La Flamme

sylvenn

Noires Heures - Essais

Mes sœurs se sont éteintes. Il y a peu encore, nous étions toutes réunies, nous frottant les unes aux autres dans une chaleur bienveillante au beau milieu de cet hiver qui rugit dehors.
A mon tour je faiblis peu à peu. Comme elles, je m'éteins lentement. C'est bientôt la fin pour moi, alors je profite quelques secondes encore de ce paysage sublime qui s'offre à moi, là, de l'autre côté de la baie vitrée.
Nous qui ici avons suffoqué jusqu'au trépas tant nous manquions d'air frais, nous rêvassions devant ce monde où le vent frise les collines enneigées. Nous contemplions ces espaces sans frontières, sans limites, à l'intérieur desquels ils déferlaient par millions. Les flocons.

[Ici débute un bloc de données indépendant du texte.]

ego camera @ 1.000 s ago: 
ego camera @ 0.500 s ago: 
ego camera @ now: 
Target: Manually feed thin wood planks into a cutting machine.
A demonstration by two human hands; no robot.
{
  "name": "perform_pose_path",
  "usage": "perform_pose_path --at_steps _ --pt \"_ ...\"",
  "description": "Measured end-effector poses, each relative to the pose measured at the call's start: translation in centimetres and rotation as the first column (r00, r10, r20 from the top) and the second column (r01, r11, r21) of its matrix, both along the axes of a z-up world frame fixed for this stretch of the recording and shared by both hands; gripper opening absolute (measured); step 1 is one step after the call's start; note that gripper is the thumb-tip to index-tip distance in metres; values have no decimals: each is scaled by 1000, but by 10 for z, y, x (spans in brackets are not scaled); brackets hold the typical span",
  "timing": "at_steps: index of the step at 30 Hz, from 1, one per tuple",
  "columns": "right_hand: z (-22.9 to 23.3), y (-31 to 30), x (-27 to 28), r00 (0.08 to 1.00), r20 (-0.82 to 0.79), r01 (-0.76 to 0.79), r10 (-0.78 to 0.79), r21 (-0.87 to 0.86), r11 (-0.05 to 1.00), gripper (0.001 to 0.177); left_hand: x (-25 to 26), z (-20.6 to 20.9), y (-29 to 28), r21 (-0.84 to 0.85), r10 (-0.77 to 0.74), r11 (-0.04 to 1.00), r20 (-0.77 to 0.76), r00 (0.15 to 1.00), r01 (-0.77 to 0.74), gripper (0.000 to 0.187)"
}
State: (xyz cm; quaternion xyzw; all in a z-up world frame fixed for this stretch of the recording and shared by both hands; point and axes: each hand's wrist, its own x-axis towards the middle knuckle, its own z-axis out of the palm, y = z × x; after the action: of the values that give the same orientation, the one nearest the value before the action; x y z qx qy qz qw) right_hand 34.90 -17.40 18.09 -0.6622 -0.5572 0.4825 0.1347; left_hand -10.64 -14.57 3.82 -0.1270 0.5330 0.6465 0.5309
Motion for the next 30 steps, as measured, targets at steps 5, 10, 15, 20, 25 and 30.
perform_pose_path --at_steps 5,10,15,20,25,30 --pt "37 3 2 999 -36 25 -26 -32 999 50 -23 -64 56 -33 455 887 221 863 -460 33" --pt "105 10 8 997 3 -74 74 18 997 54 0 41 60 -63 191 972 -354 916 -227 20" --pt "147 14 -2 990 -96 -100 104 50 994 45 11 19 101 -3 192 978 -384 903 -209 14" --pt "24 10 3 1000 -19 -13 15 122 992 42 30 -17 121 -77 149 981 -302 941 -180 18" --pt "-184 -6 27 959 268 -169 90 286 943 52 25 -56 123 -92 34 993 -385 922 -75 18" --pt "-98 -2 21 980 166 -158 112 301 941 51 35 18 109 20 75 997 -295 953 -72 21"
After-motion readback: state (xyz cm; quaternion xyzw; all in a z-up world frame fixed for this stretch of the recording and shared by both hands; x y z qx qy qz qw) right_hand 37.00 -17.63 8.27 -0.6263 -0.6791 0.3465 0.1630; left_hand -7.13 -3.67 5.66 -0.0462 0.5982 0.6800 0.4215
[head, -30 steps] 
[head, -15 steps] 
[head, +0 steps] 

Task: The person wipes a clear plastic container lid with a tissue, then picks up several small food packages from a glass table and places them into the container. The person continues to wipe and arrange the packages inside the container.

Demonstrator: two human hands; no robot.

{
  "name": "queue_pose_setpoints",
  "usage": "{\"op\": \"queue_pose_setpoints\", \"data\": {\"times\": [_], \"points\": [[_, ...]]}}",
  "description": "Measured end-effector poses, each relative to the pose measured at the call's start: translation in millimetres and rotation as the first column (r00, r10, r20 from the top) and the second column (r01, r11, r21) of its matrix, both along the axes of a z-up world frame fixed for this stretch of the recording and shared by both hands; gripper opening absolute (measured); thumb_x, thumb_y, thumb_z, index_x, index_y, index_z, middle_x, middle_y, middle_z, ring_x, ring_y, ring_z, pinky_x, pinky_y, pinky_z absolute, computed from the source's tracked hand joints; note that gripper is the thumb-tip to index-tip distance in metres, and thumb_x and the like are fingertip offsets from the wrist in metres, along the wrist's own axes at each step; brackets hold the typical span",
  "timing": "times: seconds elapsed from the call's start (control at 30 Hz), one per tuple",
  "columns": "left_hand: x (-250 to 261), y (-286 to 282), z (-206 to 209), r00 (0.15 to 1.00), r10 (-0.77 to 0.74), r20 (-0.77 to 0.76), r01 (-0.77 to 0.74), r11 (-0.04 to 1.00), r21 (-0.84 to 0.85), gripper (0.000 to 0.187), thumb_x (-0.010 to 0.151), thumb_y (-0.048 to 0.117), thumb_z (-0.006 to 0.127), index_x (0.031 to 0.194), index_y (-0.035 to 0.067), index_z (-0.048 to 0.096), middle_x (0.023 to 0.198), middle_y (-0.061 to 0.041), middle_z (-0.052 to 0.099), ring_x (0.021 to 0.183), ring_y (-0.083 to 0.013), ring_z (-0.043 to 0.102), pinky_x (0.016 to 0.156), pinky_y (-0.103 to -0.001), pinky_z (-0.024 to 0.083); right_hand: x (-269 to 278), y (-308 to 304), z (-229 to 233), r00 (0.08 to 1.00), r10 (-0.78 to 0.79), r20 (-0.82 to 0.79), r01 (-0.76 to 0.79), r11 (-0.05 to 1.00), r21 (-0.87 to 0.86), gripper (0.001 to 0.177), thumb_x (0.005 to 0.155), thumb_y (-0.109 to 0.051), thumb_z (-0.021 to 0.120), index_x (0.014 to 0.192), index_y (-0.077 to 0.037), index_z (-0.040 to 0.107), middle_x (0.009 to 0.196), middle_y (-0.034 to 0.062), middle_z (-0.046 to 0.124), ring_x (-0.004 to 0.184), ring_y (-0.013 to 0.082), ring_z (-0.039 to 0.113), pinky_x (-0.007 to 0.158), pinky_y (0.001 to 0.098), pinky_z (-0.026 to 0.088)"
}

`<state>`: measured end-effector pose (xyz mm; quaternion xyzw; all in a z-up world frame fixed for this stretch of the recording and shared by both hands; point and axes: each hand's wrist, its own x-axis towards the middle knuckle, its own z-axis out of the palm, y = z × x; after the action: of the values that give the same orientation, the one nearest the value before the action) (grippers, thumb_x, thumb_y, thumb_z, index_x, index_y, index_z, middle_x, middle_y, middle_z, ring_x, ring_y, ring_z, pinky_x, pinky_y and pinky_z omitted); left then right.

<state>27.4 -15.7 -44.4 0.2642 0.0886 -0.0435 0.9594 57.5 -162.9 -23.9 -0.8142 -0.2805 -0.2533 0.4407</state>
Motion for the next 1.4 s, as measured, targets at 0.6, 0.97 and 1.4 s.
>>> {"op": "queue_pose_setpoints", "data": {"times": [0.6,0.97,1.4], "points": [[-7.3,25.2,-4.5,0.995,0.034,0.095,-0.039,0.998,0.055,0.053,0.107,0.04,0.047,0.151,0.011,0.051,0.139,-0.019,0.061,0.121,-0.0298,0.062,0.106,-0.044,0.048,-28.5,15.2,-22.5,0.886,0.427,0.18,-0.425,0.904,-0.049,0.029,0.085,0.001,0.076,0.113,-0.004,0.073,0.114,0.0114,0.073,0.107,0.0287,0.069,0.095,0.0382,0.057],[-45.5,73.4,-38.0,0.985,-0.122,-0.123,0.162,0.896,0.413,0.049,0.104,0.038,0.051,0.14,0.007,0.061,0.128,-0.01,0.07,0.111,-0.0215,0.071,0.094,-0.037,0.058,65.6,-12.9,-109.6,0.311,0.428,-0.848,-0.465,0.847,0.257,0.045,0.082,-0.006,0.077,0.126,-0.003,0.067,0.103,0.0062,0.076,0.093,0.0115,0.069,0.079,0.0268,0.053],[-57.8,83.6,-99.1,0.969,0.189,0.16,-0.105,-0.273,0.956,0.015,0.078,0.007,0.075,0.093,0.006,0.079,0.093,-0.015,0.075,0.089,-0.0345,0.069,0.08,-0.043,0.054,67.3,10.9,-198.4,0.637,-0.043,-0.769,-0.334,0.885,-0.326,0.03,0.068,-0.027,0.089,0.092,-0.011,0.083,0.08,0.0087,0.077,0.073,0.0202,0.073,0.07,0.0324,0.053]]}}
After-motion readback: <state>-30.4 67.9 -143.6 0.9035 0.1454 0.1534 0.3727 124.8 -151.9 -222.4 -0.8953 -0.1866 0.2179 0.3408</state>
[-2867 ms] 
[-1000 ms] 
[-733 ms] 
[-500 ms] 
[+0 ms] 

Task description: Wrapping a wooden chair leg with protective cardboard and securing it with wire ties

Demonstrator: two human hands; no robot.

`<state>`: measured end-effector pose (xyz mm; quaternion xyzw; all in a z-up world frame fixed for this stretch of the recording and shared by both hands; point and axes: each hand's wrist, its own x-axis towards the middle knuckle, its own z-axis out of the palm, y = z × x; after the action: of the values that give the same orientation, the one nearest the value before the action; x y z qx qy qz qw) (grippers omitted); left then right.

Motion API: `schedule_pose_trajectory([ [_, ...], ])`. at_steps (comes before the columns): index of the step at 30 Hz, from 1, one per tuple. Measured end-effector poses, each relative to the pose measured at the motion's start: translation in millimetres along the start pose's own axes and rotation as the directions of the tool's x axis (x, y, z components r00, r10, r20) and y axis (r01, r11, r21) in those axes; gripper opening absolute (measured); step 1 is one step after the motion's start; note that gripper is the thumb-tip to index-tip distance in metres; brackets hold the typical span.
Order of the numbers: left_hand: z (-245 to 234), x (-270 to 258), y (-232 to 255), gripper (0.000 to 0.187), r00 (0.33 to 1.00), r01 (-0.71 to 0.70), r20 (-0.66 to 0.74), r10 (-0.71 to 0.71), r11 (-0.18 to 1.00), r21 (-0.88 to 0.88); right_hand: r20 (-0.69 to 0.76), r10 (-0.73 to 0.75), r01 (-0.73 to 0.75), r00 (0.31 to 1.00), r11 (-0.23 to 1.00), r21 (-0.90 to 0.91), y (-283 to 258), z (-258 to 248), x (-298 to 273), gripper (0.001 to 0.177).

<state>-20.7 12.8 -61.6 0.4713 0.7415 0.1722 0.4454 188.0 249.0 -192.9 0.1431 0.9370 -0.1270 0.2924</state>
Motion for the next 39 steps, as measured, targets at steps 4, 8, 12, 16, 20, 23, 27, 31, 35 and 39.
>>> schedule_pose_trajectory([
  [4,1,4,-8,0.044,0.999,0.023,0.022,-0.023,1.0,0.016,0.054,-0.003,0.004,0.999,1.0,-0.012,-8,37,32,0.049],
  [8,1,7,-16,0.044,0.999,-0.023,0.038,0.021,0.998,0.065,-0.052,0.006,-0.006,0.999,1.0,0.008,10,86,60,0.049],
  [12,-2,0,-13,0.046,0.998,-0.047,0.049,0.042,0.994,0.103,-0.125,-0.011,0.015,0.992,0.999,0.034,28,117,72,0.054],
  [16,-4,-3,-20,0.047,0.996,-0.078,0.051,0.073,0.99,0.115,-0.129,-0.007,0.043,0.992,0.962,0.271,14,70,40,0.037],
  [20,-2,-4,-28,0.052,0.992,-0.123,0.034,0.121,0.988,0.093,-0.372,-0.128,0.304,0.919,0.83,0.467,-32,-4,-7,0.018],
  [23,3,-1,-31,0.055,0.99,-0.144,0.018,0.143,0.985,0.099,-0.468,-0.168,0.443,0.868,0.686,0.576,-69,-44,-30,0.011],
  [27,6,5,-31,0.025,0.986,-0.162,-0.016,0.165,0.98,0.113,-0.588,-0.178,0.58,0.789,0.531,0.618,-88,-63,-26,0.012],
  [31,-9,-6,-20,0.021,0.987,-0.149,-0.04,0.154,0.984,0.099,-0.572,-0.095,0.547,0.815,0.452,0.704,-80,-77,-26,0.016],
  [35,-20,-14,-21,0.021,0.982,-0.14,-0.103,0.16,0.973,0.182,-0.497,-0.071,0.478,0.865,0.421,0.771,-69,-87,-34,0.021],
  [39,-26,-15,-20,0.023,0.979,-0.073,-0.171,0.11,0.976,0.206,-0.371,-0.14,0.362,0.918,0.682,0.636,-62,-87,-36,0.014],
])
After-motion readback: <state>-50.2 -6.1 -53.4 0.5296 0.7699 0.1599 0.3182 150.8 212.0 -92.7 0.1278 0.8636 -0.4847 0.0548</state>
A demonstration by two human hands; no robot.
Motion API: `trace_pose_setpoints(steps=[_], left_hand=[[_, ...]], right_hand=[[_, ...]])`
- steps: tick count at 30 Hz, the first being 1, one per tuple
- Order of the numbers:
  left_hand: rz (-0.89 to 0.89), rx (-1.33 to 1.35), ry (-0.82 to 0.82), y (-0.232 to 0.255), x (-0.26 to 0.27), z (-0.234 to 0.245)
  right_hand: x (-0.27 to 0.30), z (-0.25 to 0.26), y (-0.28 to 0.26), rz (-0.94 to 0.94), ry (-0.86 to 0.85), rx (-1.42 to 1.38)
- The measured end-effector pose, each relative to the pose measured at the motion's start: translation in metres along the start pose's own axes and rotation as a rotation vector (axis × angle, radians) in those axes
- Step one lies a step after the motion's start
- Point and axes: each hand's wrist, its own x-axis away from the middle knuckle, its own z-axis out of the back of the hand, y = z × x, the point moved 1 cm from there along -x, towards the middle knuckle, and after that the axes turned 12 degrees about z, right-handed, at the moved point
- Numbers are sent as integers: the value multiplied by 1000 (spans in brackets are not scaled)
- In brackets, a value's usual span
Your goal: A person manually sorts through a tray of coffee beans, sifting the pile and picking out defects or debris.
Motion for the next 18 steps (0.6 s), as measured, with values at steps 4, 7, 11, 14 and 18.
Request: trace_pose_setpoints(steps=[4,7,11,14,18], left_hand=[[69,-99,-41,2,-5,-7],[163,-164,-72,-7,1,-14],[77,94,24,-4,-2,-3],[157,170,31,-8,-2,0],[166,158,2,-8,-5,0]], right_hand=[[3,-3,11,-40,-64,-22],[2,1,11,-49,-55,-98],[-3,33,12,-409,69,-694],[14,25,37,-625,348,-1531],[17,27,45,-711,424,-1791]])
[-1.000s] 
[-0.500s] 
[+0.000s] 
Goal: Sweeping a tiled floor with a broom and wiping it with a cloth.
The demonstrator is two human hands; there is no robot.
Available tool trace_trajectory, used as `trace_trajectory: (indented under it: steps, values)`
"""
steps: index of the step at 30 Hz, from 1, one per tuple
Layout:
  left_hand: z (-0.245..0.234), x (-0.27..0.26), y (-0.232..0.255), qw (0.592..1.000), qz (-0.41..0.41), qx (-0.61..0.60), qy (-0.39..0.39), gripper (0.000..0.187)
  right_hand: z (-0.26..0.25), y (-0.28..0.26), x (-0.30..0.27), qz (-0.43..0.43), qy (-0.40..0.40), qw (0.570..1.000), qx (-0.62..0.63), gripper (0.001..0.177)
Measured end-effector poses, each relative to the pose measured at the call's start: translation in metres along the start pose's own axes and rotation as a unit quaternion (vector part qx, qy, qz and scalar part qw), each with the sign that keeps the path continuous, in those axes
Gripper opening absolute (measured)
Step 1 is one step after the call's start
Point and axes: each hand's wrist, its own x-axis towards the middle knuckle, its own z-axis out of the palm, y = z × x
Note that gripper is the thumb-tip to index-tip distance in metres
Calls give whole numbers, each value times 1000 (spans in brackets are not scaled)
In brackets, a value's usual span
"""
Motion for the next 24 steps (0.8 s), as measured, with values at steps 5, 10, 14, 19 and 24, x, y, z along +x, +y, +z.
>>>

J'aurais tant aimé être l'un d'eux. Libre, bercée par le vent qui guide mon chemin sans jamais avoir à lutter ; mais surtout unie avec cette infinité de semblables tout autour de moi. Encrée dans ce Tout dont mes amies et moi, nous avons toujours été privées.
Nous n'étions que quelques-unes, ils étaient des millions. Nous étions enfermées, ils étaient libres. Nous restions figées, ils étaient emportés par la brise.
Pourtant, eux et nous n'étions pas si différents… simplement ils étaient gelés, et nous étions brûlantes. Quand bien même nous aurions su briser cet impitoyable mur de verre, notre cœur aurait fondu en quelques secondes à peine au simple contact de la froideur dans laquelle ils s'épanouissent pourtant si bien. Eux non plus n'auraient pas survécu un seul instant parmi nous. Eux aussi auraient fondu ; mais après tout, quel flocon serait assez fou pour troquer sa place contre la nôtre ?

Maintenant que je m'épuise, maintenant que j'admire ce spectacle blanc à travers l'écran de verre de ma prison, des regrets me saisissent. Tout ce temps passé, toutes ces heures perdues à rêver de les rejoindre, de fuir ma condition, au lieu de prendre soin de mes proches ! Je les ai laissées mourir. Je me suis laissée mourir avec elles.
J'aurais tellement dû être présente pour elles. J'aurais tellement dû. Pendant que j'enviais le dehors, j'en oubliais qu'ici-bas je n'étais pas seule. Pourtant je me suis isolée. Bloquée dans un mutisme acharné. Trop obstinée à refuser la réalité, à vouloir combattre cette fatalité, sans jamais rien pouvoir faire pour la combattre vraiment.
On ne combat pas une fatalité. On l'accepte, et on en fait sa vie, sa force même.

Mais me voilà, une fois encore, spectatrice de tout ce que je n'ai pas accompli. Spectatrice du passé, spectatrice de l'ailleurs, spectatrice de mon impuissance, spectatrice de ma vie.
Parfois mon désespoir était tel que j'aurais été prête à glacer mon cœur pour devenir comme eux. Mais j'en serais morte. Ce cœur de glace n'a jamais été, et ne sera jamais le mien.
Je ne suis pas un flocon, je suis une flamme.

Alors que mes dernières forces me quittent, je ressens soudain comme un puissant sentiment d'injustice, une colère indomptable.
Sans moi, de quel éclat brilleraient ces légions du froid ? Qui serait là pour les admirer si je n'étais pas là pour les éclairer ?
De leur côté de la vitre, ils ne voient pas que je suis là, et que je veille sur eux depuis mon premier souffle. Ils ne savent même pas que j'existe.
Pourtant je dois survivre. Pas pour leur reconnaissance. Pas pour les rejoindre. Non ; je dois survivre avec humilité pour qu'éternellement, la magie de leur balai aérien brille sous ma lumière.

Telle est ma place dans cet Univers, et si mes rayons s'échapperont toujours vers les autres, vers l'ailleurs, c'est bien en moi que je dois trouver la force de les propager. Alors ce somptueux spectacle que m'offre le froid n'est pas un Paradis qu'il me faut rejoindre, non : il est le moteur de ma volonté. Il est celui qui me nourrit et pour lequel je me consumerai sans relâche.

Parfois, notre place ici-bas n'est pas simple à trouver. Parfois elle ne nous convient pas. Et parfois nous n'y pouvons rien. Alors parfois il faut faire avec, du mieux possible.
Mais après tout, c'est toujours lorsque les Ténèbres l'entourent que la flamme irradie.